## Assignment
Transcribe the complete listing exactly.
#### The data
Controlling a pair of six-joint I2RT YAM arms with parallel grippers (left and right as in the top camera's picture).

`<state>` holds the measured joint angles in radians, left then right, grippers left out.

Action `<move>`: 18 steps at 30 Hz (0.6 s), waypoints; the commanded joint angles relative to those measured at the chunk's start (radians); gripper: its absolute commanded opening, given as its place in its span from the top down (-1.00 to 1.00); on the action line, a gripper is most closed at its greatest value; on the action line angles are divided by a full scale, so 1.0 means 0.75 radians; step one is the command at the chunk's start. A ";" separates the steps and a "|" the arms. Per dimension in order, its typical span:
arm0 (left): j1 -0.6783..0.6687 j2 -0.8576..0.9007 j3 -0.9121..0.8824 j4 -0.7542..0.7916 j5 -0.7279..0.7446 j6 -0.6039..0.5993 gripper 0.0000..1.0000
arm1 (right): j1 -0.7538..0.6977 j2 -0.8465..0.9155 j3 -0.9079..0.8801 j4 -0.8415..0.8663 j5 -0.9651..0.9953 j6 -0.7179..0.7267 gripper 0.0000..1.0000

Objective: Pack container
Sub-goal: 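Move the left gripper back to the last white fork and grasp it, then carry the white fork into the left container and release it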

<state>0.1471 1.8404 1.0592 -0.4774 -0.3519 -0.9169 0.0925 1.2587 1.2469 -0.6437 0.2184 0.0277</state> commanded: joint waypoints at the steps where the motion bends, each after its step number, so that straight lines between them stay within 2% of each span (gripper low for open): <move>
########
## Your response
Controlling a pair of six-joint I2RT YAM arms with parallel grippers (left and right as in the top camera's picture).

`<state>` holds the measured joint angles in radians, left then right, grippers left out.

Action `<move>`: 18 steps at 30 Hz (0.6 s), waypoints; the commanded joint angles relative to those measured at the chunk's start (radians); gripper: its absolute commanded opening, given as its place in its span from the top down (-1.00 to 1.00); on the action line, a gripper is most closed at its greatest value; on the action line angles are divided by a full scale, so 1.0 means 0.75 radians; step one is the command at the chunk's start. A ";" separates the steps and a "|" the arms. Per dimension in order, its typical span:
arm0 (left): j1 -0.6783..0.6687 j2 -0.8576..0.9007 j3 -0.9121..0.8824 j4 -0.7542..0.7916 j5 -0.7279..0.7446 j6 -0.6039..0.5993 gripper 0.0000..1.0000
arm1 (right): j1 -0.7538..0.6977 j2 -0.8465..0.9155 j3 -0.9079..0.8801 j4 -0.8415..0.8663 j5 -0.9651..0.9953 j6 -0.7179..0.7267 gripper 0.0000..1.0000

Objective: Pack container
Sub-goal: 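Move the left gripper back to the last white fork and grasp it, then carry the white fork into the left container and release it
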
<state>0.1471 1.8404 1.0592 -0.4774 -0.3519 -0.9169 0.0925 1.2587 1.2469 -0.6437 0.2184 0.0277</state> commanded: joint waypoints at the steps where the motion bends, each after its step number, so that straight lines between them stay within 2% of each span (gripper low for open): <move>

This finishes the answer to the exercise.